Extract all lines in the data that contain the word "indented".

> **Data records**:
****
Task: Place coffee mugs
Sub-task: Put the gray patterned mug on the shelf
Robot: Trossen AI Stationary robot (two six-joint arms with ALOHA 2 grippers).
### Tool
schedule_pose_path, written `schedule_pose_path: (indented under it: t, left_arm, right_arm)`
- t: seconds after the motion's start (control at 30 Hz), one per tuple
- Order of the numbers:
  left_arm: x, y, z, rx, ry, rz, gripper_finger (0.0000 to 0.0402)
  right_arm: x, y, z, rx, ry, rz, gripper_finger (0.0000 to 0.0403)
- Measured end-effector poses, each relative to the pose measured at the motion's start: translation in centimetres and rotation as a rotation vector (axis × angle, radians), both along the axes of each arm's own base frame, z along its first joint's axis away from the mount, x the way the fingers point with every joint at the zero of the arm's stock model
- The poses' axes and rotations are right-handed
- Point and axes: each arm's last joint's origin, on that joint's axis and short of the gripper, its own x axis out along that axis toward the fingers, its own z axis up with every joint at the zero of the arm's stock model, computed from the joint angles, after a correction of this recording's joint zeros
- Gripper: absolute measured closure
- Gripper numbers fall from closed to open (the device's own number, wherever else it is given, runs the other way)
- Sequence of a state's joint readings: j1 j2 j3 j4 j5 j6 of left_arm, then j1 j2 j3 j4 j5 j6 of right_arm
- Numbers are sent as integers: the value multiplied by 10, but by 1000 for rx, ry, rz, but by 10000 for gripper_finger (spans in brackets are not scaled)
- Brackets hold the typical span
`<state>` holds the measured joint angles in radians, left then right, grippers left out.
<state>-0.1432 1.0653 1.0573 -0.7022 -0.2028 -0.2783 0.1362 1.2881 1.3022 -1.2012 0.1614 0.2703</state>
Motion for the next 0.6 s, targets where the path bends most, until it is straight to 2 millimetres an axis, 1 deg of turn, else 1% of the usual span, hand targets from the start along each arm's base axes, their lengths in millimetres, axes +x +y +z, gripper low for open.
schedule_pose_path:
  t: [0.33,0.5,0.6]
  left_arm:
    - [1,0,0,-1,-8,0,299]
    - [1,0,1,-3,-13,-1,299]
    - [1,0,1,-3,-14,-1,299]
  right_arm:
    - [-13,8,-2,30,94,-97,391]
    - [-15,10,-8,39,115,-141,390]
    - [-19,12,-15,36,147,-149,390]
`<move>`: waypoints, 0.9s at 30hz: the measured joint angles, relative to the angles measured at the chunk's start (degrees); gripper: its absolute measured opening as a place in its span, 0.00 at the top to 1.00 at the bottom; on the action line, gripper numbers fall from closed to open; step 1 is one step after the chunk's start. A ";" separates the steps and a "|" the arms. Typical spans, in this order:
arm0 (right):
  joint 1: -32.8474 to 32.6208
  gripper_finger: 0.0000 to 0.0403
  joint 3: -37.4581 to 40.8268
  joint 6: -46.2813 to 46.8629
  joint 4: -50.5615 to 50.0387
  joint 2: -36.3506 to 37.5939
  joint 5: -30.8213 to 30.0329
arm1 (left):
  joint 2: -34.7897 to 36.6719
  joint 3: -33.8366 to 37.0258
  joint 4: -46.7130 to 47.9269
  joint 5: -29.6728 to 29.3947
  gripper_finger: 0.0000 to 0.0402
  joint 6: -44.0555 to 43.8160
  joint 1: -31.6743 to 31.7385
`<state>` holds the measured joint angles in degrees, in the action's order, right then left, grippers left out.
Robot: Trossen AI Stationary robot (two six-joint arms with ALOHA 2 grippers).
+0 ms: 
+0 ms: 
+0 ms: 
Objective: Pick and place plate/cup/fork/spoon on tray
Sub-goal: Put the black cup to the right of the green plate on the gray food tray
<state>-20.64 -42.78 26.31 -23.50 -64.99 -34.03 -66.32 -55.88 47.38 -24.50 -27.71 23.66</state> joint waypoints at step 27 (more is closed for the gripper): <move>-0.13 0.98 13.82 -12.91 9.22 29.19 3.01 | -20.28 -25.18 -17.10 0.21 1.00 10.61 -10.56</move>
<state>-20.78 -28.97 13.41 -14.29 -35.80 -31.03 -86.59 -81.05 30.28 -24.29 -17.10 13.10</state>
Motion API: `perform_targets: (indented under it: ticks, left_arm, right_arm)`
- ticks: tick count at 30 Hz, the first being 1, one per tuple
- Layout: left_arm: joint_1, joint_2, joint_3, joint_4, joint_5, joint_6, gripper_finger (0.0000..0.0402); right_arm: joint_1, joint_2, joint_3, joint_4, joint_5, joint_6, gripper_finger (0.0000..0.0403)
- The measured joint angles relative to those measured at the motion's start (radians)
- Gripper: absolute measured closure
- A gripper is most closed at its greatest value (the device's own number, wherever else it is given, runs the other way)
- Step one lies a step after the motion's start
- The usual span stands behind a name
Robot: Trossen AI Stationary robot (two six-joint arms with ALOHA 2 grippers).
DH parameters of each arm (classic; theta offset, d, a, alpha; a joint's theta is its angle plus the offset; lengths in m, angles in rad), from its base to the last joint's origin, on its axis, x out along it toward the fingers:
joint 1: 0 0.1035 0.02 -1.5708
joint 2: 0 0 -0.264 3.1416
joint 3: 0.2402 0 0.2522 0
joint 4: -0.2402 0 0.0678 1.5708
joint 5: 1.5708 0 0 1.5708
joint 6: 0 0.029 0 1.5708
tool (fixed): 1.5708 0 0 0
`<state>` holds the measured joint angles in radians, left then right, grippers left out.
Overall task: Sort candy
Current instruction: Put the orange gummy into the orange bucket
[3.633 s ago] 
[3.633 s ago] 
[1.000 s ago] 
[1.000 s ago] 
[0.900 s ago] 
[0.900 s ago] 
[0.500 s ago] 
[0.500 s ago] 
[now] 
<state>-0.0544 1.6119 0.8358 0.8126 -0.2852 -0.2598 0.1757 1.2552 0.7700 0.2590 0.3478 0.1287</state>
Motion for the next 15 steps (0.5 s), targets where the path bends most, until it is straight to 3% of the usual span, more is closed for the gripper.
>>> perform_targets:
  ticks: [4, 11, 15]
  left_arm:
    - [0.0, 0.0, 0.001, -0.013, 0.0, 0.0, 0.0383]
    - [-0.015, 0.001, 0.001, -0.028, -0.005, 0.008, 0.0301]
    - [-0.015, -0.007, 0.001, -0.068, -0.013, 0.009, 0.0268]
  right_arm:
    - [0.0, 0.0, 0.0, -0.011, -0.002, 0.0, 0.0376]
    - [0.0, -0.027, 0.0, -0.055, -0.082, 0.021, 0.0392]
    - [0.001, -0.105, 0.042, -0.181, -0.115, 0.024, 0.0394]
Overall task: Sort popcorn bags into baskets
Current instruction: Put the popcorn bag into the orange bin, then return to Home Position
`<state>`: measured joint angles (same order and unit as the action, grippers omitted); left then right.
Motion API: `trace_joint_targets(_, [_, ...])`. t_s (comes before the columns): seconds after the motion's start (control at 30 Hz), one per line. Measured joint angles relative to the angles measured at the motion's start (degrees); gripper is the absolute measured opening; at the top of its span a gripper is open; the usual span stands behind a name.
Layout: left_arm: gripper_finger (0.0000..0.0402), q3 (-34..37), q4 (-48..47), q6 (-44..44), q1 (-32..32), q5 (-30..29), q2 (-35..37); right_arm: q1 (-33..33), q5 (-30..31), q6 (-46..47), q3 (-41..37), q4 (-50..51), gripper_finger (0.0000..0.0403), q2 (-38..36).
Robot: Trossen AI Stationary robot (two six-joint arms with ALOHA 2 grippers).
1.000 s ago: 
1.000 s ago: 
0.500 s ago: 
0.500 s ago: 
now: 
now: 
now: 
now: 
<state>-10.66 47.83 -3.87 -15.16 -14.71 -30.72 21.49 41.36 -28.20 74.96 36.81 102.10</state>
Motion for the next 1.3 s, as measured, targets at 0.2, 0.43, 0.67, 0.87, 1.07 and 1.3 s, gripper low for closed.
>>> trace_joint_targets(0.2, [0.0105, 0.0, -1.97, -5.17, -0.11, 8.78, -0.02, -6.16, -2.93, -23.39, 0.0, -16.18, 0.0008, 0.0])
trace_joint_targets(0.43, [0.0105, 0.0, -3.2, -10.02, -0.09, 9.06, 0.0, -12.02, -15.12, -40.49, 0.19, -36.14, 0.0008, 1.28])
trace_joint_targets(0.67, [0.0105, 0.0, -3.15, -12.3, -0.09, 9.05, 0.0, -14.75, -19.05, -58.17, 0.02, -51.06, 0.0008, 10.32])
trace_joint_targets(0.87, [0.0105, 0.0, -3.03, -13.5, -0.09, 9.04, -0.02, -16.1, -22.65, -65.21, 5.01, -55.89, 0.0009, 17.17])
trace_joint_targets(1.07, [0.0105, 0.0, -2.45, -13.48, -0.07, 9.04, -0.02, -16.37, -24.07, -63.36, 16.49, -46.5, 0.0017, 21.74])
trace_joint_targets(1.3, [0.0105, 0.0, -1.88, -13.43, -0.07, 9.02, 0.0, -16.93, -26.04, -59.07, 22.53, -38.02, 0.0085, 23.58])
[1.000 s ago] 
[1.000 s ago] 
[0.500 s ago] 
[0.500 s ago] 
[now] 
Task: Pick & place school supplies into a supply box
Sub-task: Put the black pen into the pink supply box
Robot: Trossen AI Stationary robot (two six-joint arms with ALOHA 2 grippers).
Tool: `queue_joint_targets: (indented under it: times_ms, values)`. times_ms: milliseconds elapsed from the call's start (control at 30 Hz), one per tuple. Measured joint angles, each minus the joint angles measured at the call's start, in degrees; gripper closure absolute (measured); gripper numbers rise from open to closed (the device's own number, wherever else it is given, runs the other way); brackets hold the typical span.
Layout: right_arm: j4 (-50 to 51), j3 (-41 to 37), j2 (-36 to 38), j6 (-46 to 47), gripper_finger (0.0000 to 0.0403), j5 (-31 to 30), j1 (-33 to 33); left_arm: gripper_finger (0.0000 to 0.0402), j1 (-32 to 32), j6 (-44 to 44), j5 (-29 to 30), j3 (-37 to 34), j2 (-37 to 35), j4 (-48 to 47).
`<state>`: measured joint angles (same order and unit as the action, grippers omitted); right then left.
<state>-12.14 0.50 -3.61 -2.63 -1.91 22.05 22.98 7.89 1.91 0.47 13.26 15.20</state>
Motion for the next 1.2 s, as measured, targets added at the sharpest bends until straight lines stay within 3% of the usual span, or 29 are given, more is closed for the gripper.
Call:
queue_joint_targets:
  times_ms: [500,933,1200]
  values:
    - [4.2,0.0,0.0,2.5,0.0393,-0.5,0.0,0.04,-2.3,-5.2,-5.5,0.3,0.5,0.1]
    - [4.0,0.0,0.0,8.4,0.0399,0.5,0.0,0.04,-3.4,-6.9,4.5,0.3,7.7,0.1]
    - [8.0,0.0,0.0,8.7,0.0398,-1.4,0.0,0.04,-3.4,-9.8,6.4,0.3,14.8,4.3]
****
> **Reply**:
schedule_pose_path, written `schedule_pose_path: (indented under it: t, left_arm, right_arm)`
Motion API: `perform_targets: (indented under it: ticks, left_arm, right_arm)`
Tool: `queue_joint_targets: (indented under it: times_ms, values)`. times_ms: milliseconds elapsed from the call's start (control at 30 Hz), one per tuple. Measured joint angles, each minus the joint angles measured at the call's start, in degrees; gripper closure absolute (measured); gripper numbers rise from open to closed (the device's own number, wherever else it is given, runs the other way); brackets hold the typical span.

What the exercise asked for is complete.